WHAT YOU ARE ASKED TO DO: What is needed is an exact copy of the lines from the start of the records below through the line with "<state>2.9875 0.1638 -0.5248", without the pictures.

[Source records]
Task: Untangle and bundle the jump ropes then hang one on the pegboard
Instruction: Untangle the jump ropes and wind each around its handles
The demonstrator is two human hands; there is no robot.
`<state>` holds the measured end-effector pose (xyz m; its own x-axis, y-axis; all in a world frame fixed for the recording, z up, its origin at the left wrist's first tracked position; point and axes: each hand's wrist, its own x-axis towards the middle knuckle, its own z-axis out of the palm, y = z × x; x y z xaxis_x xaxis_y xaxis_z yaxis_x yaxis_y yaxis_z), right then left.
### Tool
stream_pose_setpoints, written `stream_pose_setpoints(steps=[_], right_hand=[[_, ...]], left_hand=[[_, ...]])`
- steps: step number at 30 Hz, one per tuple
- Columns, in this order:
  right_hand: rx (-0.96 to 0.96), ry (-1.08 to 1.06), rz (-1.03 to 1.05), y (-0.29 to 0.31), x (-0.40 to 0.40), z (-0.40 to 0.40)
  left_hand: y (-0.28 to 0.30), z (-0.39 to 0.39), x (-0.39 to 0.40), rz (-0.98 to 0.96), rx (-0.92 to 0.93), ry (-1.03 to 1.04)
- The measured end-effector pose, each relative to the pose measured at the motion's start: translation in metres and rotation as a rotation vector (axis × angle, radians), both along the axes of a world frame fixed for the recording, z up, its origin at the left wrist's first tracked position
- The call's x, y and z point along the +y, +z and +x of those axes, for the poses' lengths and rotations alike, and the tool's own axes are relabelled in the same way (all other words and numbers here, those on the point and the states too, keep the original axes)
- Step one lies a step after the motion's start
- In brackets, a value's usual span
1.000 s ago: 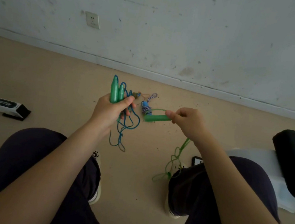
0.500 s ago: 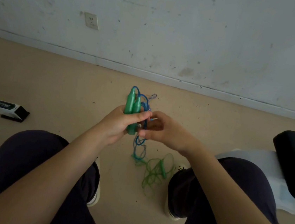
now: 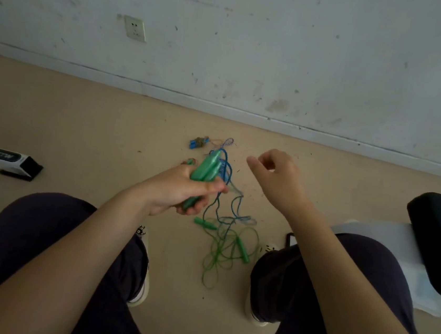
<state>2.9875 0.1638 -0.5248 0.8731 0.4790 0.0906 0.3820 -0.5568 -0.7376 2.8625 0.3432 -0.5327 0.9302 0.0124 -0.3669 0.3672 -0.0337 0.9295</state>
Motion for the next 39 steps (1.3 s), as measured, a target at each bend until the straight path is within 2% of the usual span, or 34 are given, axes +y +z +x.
stream_pose_setpoints(steps=[2,4,7,16,27,33,36,39], right_hand=[[0.104,0.105,0.183,0.005,0.004,-0.008],[0.317,0.311,0.381,0.009,0.006,-0.015],[0.409,0.496,0.385,0.011,0.009,-0.026],[0.436,0.464,0.298,0.01,0.006,-0.02],[0.401,0.438,0.246,0.001,0.008,-0.02],[0.366,0.396,0.304,0.006,0.004,-0.009],[0.425,0.355,0.393,0.008,0.0,-0.006],[0.465,0.241,0.505,0.008,0.0,-0.002]], left_hand=[[0.0,0.0,-0.002,-0.018,0.041,-0.086],[0.0,-0.001,-0.003,-0.044,0.066,-0.173],[-0.001,-0.001,-0.005,-0.059,0.088,-0.26],[-0.001,0.001,-0.001,-0.064,0.033,-0.188],[0.001,0.001,-0.005,0.049,0.063,-0.152],[0.003,0.0,0.003,0.032,0.038,-0.166],[0.002,-0.002,0.007,-0.036,0.019,-0.197],[0.0,0.002,0.01,-0.157,-0.061,-0.011]])
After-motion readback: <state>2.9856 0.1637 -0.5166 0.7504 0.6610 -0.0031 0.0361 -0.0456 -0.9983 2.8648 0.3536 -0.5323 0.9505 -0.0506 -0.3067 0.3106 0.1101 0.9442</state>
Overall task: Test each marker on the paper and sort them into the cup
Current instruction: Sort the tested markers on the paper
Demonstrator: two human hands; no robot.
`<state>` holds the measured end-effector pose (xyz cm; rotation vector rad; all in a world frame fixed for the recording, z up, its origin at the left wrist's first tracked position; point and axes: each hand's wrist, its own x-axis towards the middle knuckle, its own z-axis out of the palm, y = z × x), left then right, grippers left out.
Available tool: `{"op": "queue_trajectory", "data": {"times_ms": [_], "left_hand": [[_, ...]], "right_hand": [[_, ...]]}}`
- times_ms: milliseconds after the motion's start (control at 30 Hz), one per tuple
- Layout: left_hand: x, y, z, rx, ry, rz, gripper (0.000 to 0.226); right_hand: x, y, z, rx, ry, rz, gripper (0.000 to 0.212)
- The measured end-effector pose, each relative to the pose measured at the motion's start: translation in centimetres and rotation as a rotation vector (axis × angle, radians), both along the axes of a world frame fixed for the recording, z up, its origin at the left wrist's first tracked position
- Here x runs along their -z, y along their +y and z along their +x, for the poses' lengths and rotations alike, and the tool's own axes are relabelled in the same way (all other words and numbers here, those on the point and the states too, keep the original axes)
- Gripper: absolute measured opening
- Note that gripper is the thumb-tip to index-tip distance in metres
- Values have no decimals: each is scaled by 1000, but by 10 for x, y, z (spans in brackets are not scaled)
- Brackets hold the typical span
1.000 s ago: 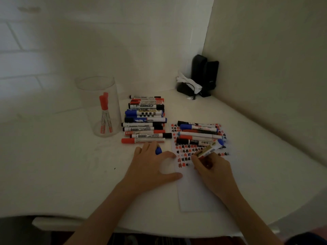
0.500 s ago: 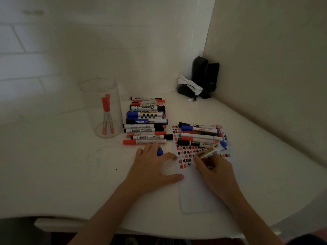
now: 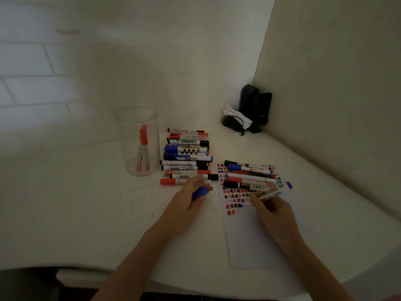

OUTPUT FOR THIS TASK:
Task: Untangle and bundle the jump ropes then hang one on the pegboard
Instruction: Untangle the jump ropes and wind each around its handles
The demonstrator is two human hands; there is no robot.
`<state>` holds the measured end-effector pose (xyz m; its own x-axis, y-axis; all in a world frame fixed for the recording, z up, its origin at the left wrist's first tracked position; point and axes: each hand's wrist, its own x-axis towards the middle knuckle, its own z-axis out of the palm, y = z × x; x y z xaxis_x xaxis_y xaxis_z yaxis_x yaxis_y yaxis_z), right then left.
### Tool
stream_pose_setpoints, written `stream_pose_setpoints(steps=[_], right_hand=[[_, ...]], left_hand=[[_, ...]])`
- steps: step number at 30 Hz, one per tuple
- Columns, in this order:
  right_hand: rx (-0.96 to 0.96), ry (-1.08 to 1.06), rz (-1.03 to 1.05), y (-0.29 to 0.31), x (-0.40 to 0.40), z (-0.40 to 0.40)
  left_hand: y (-0.28 to 0.30), z (-0.39 to 0.39), x (-0.39 to 0.40), rz (-0.98 to 0.96), rx (-0.92 to 0.93), ry (-1.03 to 1.04)
- The measured end-effector pose, each relative to the pose measured at the motion's start: translation in metres and rotation as a rotation vector (axis × angle, radians), both along the axes of a world frame fixed for the recording, z up, its origin at the left wrist's first tracked position
- The call's x, y and z point along the +y, +z and +x of those axes, for the poses' lengths and rotations alike, and the tool's own axes are relabelled in the same way (all other words and numbers here, those on the point and the states too, keep the original axes)
- Step one lies a step after the motion's start
- In brackets, a value's usual span
1.000 s ago: 
0.500 s ago: 
now: 
<state>2.9875 0.1638 -0.5248 0.8731 0.4790 0.0906 0.3820 -0.5568 -0.7376 2.8625 0.3432 -0.5327 0.9302 0.0124 -0.3669 0.3672 -0.0337 0.9295</state>

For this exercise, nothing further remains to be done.